(Records excerpted from a collection)
==============================

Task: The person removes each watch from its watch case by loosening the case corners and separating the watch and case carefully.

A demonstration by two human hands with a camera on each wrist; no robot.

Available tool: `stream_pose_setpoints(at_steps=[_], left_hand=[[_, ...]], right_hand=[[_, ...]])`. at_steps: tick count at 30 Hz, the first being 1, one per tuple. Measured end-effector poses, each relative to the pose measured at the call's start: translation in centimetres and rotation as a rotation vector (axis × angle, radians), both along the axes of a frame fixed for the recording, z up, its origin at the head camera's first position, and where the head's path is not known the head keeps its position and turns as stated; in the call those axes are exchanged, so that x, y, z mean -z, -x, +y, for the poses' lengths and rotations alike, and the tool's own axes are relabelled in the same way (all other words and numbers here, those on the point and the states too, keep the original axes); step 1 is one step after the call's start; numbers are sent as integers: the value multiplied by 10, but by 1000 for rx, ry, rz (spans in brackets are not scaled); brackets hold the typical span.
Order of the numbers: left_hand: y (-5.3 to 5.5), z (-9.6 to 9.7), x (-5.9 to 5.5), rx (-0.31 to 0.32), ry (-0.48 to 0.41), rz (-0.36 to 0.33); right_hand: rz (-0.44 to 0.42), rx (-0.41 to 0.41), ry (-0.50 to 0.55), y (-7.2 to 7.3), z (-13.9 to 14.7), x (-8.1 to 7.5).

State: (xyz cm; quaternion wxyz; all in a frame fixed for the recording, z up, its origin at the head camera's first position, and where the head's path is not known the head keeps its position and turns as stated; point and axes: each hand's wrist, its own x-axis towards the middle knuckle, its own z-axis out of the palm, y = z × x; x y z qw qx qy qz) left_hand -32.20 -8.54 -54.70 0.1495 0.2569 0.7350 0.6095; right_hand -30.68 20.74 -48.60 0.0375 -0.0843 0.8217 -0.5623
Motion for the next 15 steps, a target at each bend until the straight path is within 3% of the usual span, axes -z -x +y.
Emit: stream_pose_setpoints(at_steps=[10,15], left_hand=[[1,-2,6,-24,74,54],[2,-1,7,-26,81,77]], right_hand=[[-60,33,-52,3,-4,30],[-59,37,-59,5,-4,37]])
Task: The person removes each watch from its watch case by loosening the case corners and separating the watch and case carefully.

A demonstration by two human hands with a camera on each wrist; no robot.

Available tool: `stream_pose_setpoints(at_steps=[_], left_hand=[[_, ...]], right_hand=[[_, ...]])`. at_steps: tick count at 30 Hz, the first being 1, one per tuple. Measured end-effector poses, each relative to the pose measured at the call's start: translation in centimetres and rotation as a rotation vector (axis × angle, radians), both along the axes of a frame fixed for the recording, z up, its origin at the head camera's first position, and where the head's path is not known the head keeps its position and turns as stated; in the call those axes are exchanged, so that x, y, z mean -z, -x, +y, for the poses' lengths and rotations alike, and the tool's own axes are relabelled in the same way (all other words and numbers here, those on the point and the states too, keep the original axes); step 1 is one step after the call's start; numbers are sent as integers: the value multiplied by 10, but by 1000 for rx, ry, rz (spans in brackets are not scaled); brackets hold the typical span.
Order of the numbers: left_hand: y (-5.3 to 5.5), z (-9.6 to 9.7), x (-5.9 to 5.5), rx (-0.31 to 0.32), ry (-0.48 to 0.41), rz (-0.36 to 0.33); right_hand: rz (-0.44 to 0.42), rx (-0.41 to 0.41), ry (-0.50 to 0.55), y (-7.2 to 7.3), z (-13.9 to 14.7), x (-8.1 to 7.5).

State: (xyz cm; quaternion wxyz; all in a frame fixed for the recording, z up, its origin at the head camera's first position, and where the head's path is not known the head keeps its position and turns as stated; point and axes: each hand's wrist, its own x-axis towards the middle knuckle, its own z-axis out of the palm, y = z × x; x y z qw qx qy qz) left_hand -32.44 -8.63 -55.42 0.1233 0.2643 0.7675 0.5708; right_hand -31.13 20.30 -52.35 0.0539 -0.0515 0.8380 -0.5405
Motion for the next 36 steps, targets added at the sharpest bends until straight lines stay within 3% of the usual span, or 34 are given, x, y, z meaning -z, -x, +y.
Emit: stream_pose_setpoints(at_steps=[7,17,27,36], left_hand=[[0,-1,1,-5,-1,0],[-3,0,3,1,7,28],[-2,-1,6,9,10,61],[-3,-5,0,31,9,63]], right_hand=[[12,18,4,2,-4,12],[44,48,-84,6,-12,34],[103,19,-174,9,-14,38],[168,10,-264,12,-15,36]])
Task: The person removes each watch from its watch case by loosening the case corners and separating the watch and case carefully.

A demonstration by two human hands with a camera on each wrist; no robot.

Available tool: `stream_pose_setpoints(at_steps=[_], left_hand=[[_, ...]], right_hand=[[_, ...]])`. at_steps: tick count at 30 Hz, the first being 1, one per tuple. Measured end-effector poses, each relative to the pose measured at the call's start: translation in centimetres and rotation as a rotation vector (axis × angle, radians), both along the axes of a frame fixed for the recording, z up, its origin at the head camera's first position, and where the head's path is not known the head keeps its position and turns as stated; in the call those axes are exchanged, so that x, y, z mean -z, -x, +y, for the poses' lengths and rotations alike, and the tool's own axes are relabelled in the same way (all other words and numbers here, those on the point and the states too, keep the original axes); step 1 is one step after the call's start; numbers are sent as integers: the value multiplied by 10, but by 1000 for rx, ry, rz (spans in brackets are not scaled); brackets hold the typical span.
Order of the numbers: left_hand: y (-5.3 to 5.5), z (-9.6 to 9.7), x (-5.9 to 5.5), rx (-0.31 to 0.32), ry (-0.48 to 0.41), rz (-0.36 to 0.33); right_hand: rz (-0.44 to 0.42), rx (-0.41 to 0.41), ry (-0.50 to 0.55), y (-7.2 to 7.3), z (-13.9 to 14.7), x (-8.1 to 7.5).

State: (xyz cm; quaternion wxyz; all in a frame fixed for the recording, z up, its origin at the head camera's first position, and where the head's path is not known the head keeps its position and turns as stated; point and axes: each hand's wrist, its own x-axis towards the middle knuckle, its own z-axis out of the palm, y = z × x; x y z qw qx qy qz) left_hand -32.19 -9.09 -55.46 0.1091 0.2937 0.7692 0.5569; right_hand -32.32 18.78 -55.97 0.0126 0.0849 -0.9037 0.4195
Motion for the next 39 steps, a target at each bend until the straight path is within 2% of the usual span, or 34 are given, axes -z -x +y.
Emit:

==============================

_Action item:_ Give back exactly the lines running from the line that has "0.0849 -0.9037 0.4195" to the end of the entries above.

_Task answer:_
State: (xyz cm; quaternion wxyz; all in a frame fixed for the recording, z up, its origin at the head camera's first position, and where the head's path is not known the head keeps its position and turns as stated; point and axes: each hand's wrist, its own x-axis towards the middle knuckle, its own z-axis out of the palm, y = z × x; x y z qw qx qy qz) left_hand -32.19 -9.09 -55.46 0.1091 0.2937 0.7692 0.5569; right_hand -32.32 18.78 -55.97 0.0126 0.0849 -0.9037 0.4195
Motion for the next 39 steps, a target at each bend until the straight path is within 2% of the usual span, or 34 are given, axes -z -x +y.
Emit:

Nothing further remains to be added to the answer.